EXERCISE DETAILS:
From the first line of the data through the line containing "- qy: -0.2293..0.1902", return each line exactly.

Collected data entries:
☆ ☆ ☆ ☆ ☆ ☆ ☆
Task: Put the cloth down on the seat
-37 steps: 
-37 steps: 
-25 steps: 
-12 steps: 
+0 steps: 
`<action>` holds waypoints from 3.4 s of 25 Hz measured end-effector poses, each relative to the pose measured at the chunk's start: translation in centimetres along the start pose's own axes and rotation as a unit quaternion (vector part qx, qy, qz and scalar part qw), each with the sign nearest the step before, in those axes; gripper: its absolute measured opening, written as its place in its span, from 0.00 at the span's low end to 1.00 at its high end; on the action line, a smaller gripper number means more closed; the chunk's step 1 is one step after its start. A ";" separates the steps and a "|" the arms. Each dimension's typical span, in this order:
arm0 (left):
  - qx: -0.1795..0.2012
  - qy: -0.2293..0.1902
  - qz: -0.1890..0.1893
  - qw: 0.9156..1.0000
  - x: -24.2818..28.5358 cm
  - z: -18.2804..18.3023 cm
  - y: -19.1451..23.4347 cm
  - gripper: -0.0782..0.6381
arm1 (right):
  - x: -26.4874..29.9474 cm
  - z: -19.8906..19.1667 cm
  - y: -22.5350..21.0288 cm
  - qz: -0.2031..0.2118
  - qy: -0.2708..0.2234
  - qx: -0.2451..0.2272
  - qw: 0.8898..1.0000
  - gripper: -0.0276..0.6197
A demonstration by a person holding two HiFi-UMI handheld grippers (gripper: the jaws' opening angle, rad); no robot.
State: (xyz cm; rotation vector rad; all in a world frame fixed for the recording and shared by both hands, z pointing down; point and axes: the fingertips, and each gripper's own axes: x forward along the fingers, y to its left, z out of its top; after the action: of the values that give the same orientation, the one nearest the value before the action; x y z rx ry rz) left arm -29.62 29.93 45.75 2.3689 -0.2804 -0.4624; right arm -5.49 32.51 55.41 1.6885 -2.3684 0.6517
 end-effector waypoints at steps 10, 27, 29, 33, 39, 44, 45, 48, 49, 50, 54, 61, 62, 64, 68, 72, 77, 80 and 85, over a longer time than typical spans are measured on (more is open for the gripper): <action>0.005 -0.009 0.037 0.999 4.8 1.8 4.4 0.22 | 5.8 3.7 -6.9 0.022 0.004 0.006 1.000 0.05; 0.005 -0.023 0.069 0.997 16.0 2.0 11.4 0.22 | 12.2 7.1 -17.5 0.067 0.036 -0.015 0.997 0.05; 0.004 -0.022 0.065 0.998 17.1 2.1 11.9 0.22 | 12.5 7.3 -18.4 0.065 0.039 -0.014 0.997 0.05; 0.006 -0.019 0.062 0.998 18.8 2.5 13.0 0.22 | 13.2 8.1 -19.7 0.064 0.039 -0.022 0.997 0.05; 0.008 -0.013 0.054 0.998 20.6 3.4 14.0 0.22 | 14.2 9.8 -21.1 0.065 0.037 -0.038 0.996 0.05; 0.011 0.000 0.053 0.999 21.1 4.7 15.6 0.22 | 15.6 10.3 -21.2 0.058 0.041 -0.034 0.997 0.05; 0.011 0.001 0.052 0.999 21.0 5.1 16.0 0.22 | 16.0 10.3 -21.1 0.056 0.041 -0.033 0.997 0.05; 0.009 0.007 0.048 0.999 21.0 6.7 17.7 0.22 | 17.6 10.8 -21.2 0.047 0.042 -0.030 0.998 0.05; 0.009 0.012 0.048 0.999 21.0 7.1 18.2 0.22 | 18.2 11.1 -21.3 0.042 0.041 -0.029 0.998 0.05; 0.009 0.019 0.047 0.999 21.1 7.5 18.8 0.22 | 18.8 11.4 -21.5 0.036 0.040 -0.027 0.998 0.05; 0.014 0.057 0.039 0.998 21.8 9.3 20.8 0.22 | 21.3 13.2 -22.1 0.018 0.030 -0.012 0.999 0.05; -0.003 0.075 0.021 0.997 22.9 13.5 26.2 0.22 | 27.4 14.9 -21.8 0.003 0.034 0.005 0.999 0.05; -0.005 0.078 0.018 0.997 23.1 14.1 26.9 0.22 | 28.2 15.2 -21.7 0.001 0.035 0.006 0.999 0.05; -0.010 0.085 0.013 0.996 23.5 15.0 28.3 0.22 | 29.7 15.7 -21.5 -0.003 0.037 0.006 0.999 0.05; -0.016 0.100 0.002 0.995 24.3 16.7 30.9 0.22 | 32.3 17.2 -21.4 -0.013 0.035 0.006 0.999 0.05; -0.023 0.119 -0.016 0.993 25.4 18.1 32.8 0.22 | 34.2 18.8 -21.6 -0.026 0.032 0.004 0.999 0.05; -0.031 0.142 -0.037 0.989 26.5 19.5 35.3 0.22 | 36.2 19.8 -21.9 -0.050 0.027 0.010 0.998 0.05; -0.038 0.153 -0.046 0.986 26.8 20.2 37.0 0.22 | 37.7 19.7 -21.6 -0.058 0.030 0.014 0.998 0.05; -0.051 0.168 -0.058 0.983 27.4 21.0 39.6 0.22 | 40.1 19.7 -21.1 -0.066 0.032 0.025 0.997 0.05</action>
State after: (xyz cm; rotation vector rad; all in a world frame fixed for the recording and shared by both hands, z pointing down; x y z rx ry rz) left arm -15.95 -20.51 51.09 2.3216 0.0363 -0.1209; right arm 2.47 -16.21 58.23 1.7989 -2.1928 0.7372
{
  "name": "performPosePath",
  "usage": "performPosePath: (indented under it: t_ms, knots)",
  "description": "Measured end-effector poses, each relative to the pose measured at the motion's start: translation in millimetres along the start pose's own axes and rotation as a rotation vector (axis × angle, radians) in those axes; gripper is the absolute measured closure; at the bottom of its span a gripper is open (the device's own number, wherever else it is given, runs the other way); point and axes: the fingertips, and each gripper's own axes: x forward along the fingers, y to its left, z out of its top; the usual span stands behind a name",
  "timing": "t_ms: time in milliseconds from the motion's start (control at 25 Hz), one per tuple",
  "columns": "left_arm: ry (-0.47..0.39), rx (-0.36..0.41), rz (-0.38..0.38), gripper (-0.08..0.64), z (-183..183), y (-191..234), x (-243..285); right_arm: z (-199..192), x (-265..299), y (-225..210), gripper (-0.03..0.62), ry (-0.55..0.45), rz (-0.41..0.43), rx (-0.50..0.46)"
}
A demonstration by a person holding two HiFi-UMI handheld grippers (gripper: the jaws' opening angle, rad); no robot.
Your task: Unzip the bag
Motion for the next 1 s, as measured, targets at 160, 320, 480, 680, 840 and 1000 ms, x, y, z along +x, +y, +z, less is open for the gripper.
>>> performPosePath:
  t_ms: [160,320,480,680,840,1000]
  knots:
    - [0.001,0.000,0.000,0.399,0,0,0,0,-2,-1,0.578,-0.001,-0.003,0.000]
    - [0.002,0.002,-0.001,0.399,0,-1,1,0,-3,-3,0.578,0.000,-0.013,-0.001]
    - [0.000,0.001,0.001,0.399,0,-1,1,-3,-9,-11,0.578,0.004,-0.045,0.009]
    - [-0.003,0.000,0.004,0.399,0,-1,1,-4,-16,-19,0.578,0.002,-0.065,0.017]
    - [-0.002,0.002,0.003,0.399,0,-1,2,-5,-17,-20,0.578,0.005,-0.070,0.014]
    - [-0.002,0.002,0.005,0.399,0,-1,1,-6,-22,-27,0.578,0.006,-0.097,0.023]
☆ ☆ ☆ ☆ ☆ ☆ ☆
FINISHED EXERCISE:
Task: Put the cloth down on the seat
-37 steps: 
-37 steps: 
-25 steps: 
-12 steps: 
+0 steps: 
`<action>` holds waypoints from 3.4 s of 25 Hz measured end-effector poses, each relative to the pose measured at the chunk's start: translation in centimetres along the start pose's own axes and rotation as a unit quaternion (vector part qx, qy, qz and scalar part qw), each with the sign nearest the step before, in those axes; gripper: its absolute measured opening, written as its place in its span, from 0.00 at the span's low end to 1.00 at its high end; on the action line, a smaller gripper number means more closed; the chunk's step 1 is one step after its start. A ";" separates the steps and a "|" the arms. Each dimension's typical span, in this order:
arm0 (left):
  - qx: -0.1795..0.2012
  - qy: -0.2293..0.1902

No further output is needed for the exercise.